* _EXERCISE INSTRUCTIONS_
Word for word, set down every line of the entries below from the line with "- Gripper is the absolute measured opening" to the line with "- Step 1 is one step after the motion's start", including both, and no other line.
>>>
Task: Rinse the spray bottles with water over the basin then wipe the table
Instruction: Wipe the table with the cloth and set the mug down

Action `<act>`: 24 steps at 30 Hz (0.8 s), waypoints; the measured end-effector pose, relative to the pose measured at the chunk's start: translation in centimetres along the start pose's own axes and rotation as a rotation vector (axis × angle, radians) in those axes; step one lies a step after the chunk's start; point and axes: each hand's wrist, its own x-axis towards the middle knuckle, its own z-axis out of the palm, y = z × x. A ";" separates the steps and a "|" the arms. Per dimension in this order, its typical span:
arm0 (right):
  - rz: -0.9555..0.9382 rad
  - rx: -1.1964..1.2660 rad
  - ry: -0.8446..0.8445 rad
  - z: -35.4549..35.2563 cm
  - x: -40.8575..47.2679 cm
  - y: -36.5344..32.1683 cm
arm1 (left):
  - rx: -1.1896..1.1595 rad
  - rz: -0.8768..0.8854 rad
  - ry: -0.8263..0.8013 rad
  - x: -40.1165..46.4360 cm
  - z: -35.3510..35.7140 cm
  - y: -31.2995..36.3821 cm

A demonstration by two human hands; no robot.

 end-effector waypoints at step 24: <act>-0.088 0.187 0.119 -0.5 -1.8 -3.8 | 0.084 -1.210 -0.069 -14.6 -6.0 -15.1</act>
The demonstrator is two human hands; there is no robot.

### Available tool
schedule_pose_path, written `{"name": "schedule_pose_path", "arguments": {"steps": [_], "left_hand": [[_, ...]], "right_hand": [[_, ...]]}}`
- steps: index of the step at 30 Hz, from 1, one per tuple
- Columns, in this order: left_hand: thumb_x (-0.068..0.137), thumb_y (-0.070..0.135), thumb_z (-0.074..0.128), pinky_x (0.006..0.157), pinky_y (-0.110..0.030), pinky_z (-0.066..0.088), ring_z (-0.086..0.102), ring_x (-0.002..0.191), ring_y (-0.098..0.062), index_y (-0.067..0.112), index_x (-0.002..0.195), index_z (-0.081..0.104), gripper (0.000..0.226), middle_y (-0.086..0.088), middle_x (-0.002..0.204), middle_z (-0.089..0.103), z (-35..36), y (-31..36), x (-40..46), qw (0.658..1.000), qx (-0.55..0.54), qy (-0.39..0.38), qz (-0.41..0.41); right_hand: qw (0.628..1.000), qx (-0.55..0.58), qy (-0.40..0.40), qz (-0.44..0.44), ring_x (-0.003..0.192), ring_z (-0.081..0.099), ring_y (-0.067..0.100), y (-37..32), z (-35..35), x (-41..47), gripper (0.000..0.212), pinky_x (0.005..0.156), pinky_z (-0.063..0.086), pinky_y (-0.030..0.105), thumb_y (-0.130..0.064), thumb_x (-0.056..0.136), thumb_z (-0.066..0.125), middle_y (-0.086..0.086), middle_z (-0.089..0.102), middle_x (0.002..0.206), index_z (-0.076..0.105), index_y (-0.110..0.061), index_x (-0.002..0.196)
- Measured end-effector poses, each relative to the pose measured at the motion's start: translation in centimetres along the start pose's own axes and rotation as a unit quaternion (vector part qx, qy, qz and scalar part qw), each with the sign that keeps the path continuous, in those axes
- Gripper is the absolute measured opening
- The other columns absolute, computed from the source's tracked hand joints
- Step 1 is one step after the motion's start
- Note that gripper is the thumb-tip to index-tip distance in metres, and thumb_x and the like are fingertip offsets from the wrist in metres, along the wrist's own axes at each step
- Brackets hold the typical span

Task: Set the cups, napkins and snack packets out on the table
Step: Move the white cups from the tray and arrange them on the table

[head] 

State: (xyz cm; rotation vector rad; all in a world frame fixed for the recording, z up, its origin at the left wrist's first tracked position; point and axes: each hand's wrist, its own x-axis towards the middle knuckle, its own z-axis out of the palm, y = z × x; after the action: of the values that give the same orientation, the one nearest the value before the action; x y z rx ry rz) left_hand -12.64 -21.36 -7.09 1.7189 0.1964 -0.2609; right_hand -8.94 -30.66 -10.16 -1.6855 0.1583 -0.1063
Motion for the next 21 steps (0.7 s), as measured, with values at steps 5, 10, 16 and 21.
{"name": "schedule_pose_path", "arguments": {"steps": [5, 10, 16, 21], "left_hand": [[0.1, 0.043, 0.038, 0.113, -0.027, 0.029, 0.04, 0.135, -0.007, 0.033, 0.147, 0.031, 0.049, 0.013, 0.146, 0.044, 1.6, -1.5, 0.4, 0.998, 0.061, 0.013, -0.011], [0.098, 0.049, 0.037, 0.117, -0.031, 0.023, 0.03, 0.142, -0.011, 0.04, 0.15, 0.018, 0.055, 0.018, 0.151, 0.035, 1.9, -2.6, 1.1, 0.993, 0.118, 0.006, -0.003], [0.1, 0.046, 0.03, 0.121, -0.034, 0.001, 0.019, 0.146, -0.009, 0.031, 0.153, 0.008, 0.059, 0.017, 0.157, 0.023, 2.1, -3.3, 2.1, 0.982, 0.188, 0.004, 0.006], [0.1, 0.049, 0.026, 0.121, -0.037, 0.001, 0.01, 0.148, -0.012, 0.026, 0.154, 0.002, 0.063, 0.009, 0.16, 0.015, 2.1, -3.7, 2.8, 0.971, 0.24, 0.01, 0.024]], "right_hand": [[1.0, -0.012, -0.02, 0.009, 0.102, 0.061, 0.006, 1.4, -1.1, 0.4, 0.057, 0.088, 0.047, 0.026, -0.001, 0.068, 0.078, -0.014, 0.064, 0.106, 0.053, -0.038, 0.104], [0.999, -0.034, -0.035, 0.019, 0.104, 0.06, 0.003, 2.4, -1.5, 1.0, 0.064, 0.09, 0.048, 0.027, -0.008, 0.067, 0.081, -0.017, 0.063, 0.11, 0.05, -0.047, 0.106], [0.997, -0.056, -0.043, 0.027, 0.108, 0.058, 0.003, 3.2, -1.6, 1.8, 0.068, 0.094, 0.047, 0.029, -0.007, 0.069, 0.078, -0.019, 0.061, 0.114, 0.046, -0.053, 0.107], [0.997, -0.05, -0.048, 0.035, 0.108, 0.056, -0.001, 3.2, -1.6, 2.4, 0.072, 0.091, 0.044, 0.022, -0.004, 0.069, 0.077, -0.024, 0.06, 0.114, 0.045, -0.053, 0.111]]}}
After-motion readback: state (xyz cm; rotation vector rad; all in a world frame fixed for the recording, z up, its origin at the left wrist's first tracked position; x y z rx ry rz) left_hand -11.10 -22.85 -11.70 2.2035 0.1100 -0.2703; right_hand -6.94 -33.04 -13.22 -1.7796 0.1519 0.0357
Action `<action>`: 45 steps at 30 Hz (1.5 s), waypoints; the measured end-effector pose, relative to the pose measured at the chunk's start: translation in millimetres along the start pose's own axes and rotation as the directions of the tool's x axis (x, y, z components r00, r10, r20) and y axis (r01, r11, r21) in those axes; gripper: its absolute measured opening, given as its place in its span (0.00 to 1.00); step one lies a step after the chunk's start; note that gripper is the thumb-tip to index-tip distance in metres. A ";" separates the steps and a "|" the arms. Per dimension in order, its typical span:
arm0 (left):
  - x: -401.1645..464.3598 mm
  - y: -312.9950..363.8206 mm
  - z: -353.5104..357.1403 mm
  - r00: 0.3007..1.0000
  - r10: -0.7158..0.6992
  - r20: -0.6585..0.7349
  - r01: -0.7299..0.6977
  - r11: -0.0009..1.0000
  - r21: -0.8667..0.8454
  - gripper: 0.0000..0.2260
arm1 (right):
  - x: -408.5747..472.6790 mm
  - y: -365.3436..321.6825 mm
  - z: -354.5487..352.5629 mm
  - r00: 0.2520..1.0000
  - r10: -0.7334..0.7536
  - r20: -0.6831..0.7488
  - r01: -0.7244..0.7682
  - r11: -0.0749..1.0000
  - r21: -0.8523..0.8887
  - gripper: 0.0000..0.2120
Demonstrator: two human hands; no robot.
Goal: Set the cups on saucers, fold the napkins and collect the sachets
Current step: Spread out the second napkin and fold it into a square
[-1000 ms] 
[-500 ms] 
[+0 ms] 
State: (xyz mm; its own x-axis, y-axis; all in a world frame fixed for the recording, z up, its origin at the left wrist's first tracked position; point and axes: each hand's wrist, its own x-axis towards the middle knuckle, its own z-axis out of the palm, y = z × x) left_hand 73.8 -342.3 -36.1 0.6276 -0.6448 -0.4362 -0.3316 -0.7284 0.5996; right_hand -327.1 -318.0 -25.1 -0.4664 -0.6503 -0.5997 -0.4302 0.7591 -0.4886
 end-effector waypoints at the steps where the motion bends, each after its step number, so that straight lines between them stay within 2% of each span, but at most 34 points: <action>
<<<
* _THE COMPLETED TASK_
- Gripper is the absolute measured opening
- The other columns absolute, computed from the source's tracked hand joints
- Step 1 is one step after the motion's start

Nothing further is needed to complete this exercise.